▶ _Provided records_:

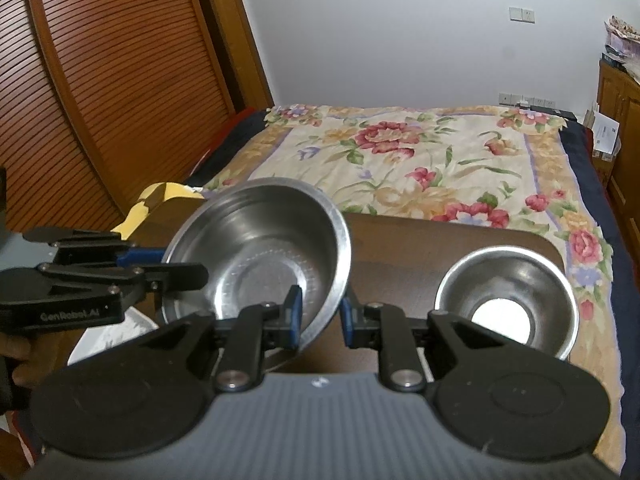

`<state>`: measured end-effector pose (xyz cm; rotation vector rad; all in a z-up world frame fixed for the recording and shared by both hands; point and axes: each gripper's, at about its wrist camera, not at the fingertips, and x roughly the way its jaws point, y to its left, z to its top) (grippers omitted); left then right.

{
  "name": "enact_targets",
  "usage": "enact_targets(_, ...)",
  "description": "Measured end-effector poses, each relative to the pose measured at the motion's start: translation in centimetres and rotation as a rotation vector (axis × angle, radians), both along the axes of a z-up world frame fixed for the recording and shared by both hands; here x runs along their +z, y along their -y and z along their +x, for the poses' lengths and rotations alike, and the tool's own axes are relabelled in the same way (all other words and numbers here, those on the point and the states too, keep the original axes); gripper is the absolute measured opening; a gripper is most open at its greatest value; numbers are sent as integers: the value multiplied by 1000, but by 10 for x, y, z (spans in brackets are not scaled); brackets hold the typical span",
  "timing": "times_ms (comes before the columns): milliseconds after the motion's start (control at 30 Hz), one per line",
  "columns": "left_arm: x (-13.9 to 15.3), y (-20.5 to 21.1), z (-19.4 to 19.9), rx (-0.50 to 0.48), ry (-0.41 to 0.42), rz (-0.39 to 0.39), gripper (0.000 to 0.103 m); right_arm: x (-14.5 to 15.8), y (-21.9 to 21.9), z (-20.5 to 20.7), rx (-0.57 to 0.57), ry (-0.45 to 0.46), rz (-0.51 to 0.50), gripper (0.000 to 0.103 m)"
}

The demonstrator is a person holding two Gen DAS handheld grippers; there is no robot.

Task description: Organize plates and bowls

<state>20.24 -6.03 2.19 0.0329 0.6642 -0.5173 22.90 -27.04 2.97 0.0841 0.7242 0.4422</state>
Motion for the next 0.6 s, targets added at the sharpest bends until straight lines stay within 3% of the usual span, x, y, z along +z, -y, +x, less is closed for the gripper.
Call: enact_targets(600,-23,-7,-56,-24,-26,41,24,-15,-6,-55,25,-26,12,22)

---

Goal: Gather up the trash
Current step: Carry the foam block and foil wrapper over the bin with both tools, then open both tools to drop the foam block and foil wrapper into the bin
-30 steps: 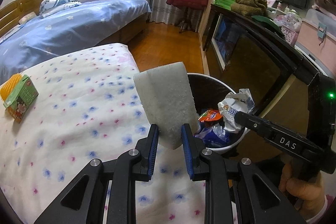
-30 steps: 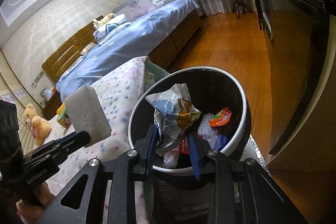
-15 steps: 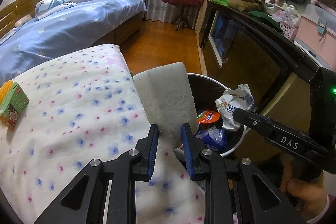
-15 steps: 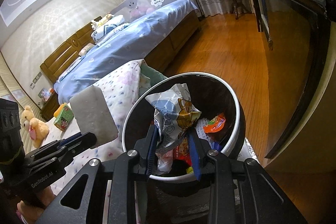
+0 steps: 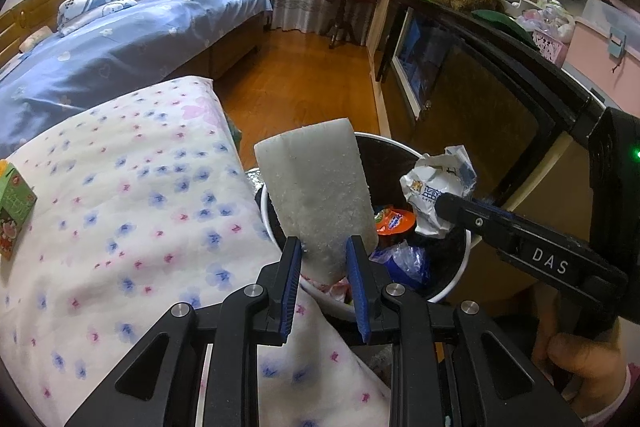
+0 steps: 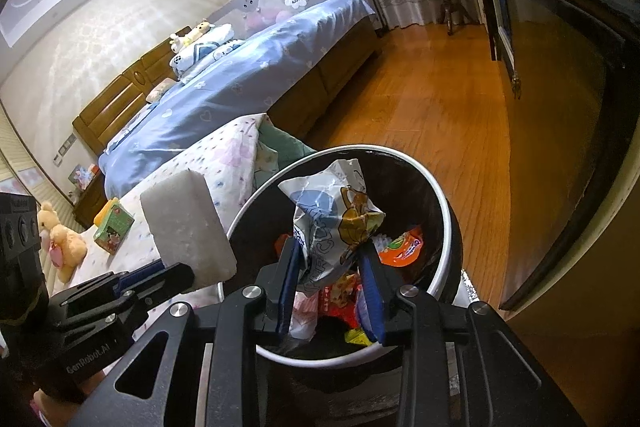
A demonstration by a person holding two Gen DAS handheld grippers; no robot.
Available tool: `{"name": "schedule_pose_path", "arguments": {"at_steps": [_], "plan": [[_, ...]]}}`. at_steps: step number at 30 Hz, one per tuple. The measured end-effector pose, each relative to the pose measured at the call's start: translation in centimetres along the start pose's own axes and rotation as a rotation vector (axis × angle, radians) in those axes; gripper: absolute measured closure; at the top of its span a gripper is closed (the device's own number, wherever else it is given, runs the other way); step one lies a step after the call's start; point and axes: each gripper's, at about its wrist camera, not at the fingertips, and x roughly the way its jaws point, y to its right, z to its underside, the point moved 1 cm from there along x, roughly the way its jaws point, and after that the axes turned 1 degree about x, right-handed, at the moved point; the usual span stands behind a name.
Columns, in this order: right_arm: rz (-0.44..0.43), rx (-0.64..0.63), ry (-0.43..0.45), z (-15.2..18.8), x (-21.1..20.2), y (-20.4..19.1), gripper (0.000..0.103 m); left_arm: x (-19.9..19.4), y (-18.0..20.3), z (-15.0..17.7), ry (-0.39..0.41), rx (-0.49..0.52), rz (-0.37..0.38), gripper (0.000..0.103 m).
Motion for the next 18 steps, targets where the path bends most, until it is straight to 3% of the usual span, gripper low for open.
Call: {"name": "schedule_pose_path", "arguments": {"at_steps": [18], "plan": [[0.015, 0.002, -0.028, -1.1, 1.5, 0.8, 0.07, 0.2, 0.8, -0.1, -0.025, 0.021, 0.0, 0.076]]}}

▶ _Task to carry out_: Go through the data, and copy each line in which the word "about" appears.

▶ _Result_:
`<state>`: measured end-effector pose (xyz cm; rotation vector rad; all in a z-up world frame fixed for the recording and shared by both hands; point and axes: each gripper's, at about its wrist camera, not at the fingertips, and x roughly the way its jaws point, y to its left, z to its top) (grippers omitted); left then right.
Available tool: `{"name": "schedule_pose_path", "arguments": {"at_steps": [_], "plan": [[_, ...]]}}`. at_steps: step number at 30 Hz, one per tuple. The measured end-effector pose, each relative to the pose measured at the call's start: translation in centimetres along the start pose's own axes and rotation as a rotation vector (axis × angle, radians) in those axes; gripper: absolute measured closure; at the top of its span a gripper is closed (the device's own number, wherever else it is given, runs the other way); step one lies a step after the call's start; point and axes: each gripper's, at about its wrist camera, not at the fingertips, and x roughly the way its jaws point, y to its right, z to its underside, the point moved 1 cm from there along x, roughly the way its jaws point, and after that the axes turned 1 degree about x, right-handed, at the moved point; the usual span stands behind a name.

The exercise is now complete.